[TRY IT]:
Could you repeat every line below exactly, skipping the images?

····················

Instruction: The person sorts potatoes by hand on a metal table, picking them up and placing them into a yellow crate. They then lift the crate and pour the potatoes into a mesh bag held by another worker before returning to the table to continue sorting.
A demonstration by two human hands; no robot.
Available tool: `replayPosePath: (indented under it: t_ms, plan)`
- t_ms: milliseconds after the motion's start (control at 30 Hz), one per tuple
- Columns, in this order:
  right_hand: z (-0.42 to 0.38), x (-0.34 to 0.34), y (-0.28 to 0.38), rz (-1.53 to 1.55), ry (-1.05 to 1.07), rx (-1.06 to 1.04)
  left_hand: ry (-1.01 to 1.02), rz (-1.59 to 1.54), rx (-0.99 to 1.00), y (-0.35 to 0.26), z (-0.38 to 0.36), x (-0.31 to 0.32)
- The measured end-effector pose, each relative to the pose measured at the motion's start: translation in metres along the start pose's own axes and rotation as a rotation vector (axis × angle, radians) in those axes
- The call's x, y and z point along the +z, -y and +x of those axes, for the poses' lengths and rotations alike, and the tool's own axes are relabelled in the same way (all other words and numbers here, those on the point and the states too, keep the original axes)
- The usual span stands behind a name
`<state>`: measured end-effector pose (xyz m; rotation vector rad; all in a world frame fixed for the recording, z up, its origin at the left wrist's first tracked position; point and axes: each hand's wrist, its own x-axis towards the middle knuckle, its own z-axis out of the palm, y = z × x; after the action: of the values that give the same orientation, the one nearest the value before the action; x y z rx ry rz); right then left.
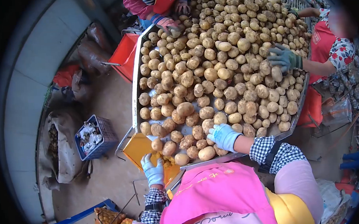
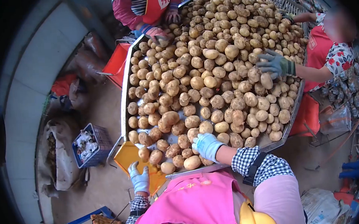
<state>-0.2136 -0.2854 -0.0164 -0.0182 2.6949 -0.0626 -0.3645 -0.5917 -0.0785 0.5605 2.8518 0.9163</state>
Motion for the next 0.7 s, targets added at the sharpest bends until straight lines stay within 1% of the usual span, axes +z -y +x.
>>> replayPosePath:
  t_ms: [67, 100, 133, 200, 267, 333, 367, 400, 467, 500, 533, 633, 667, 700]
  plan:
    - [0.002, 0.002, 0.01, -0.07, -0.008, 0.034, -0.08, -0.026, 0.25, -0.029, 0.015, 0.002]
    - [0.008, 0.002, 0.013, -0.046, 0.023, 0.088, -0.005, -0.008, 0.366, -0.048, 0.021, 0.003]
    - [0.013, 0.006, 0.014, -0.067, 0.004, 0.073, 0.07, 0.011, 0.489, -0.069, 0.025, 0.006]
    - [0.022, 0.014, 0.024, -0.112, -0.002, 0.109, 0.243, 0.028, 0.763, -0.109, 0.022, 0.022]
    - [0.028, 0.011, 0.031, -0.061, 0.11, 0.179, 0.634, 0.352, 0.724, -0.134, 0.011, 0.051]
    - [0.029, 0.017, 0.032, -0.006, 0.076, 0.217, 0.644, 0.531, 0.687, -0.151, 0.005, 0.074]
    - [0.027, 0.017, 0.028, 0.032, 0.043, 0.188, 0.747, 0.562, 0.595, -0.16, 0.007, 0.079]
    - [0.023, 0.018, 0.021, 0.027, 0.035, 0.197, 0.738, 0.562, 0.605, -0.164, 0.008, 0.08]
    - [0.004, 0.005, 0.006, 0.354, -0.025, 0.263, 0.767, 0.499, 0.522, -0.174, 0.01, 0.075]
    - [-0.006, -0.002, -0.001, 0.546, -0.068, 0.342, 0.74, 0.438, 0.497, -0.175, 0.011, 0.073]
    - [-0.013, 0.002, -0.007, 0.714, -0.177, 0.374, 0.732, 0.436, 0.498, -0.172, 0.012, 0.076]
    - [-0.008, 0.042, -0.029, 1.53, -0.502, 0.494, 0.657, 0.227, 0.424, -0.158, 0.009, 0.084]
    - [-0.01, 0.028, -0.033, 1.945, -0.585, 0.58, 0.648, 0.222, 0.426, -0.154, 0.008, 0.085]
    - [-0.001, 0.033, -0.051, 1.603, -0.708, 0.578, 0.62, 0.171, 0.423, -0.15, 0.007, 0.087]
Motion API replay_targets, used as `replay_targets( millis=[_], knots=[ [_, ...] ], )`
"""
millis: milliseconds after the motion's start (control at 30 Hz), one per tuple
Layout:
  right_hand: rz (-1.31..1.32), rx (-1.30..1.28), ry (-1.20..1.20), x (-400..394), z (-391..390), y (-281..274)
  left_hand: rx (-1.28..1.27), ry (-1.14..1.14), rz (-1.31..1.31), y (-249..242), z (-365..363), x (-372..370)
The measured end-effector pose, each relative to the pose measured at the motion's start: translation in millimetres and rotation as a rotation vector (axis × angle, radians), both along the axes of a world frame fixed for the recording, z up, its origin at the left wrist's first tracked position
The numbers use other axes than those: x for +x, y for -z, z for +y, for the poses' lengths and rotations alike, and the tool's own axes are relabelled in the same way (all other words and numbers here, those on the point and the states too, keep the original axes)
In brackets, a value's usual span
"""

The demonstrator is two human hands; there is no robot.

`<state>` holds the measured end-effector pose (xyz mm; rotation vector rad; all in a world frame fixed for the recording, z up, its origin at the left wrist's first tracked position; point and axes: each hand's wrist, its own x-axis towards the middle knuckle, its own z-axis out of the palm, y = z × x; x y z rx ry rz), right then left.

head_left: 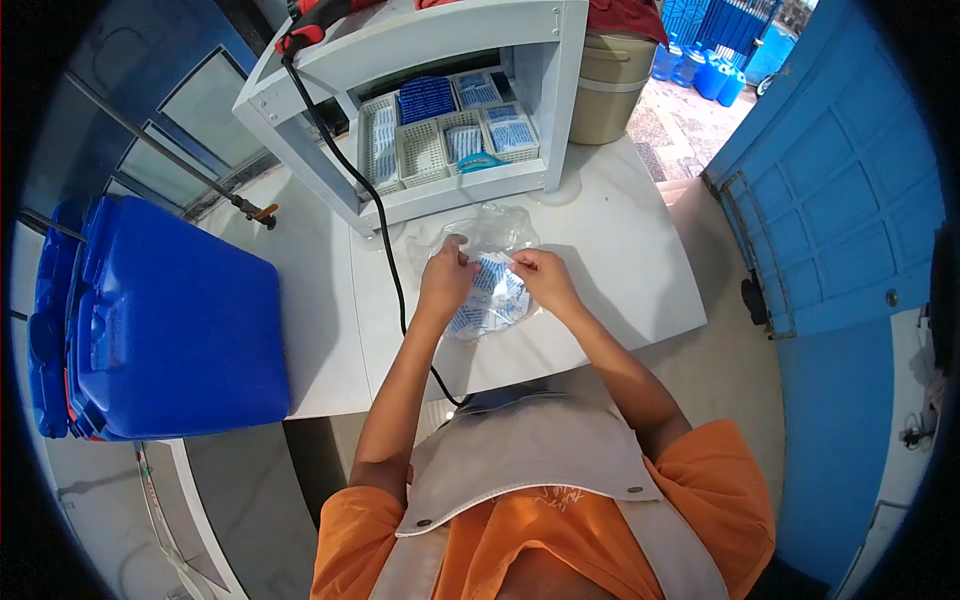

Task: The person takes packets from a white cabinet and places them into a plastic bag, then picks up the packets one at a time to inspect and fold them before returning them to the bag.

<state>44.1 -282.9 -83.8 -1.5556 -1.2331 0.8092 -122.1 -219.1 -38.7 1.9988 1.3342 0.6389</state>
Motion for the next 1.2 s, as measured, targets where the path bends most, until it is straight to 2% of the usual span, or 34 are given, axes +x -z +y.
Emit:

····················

[COMPLETED EXERCISE]:
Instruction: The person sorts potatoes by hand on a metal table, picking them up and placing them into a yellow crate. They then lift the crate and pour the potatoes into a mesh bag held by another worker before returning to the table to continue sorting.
A demonstration by two human hands; no robot.
Available tool: `replayPosePath: (indented under it: t_ms, plan)`
- t_ms: milliseconds after the motion's start (control at 30 Hz), one per tuple
- Columns, in this order:
  right_hand: z (-0.42 to 0.38), x (-0.34 to 0.34), y (-0.28 to 0.38), rz (-1.53 to 1.55), ry (-1.05 to 1.07), rx (-1.06 to 1.04)
  left_hand: ry (-1.01 to 1.02), rz (-1.59 to 1.54), rx (-0.99 to 1.00), y (-0.35 to 0.26), z (-0.38 to 0.36), x (-0.31 to 0.32)
- The measured end-effector pose, each relative to the pose measured at the motion's start: translation in metres along the start pose's own axes and rotation as a rotation vector (axis × angle, radians) in those axes
- The call's x, y and z point along the +z, -y and +x of those axes, for the poses' lengths and rotations alike, and the tool's own axes are relabelled in the same way (all other words and numbers here, those on the point and the states too, keep the original axes)
- The usual span stands behind a name
`<state>`: measured end-effector pose (xyz m; rotation vector rad; all in a world frame fixed for the recording, z up, its origin at the left wrist's first tracked position; point and axes: each hand's wrist, its own x-axis towards the middle knuckle, its own z-axis out of the palm, y = z × x; after the action: of the values that give the same orientation, the one nearest the value before the action; x y z rx ry rz); right then left.
<state>-0.2136 -0.2854 -0.0164 -0.0182 2.6949 -0.0626 -0.3645 -0.5917 -0.0785 0.5605 2.8518 0.9163</state>
Motion for the next 0.7 s, targets added at the sharpest bends until straight lines stay within 1% of the usual span, axes +z -y +x.
>>> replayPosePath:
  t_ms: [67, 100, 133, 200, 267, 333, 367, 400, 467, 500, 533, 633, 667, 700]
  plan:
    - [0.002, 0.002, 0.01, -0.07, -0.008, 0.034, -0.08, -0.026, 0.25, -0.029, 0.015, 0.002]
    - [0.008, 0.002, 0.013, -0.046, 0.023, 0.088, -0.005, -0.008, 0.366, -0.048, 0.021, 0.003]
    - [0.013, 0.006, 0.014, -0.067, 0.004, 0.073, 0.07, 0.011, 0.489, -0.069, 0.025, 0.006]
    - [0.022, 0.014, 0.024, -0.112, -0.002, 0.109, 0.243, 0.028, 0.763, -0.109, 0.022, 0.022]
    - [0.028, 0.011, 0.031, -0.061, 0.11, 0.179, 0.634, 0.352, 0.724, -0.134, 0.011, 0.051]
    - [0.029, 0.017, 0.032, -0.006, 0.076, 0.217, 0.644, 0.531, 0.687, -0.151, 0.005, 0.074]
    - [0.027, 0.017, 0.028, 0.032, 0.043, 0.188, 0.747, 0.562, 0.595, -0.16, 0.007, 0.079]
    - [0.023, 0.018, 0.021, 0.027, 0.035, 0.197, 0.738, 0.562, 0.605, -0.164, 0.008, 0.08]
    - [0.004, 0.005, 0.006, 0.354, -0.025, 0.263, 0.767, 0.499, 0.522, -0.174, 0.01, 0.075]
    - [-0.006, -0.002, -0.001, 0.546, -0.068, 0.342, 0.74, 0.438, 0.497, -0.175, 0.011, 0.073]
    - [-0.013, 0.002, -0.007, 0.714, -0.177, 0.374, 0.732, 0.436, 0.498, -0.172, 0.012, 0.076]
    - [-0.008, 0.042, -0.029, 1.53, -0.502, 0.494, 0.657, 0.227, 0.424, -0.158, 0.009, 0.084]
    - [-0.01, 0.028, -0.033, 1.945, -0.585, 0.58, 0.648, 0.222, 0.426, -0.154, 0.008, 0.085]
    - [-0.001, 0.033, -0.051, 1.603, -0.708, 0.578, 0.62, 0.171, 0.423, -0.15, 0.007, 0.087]
Motion API replay_targets, used as `replay_targets( millis=[_], knots=[ [_, ...] ], )`
"""
millis: milliseconds after the motion's start (control at 30 Hz), one per tuple
Layout:
  right_hand: rz (-1.31..1.32), rx (-1.30..1.28), ry (-1.20..1.20), x (-400..394), z (-391..390), y (-281..274)
  left_hand: rx (-1.28..1.27), ry (-1.14..1.14), rz (-1.31..1.31), y (-249..242), z (-365..363), x (-372..370)
The measured end-effector pose, each relative to the pose measured at the motion's start: translation in millimetres and rotation as a rotation vector (axis × angle, radians), both along the axes of a world frame fixed for the recording, z up, its origin at the left wrist's first tracked position
The numbers use other axes than those: x for +x, y for -z, z for +y, for the poses' lengths and rotations alike, and the tool's own axes are relabelled in the same way (all other words and numbers here, those on the point and the states too, keep the original axes)
In brackets, a value's usual span
"""

The demonstrator is two human hands; there is no robot.

`<state>` holds the measured end-effector pose (xyz mm; rotation vector rad; all in a world frame fixed for the recording, z up, its origin at the left wrist's first tracked position; point and axes: each hand's wrist, its own x-axis towards the middle knuckle, its own z-axis out of the palm, y = z × x; x y z rx ry rz), right then left.

head_left: 

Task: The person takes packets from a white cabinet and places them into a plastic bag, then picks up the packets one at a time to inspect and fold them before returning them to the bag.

<state>44.1 -282.9 -83.8 -1.5556 -1.2331 0.8092 -122.1 -219.1 -38.7 1.9988 1.3342 0.6389</state>
Motion for the next 1.2 s, as measured, targets where the path bends most, until it is straight to 2% of the usual span, or 34 are given, axes +x -z +y.
Emit:

That covers the exercise completely.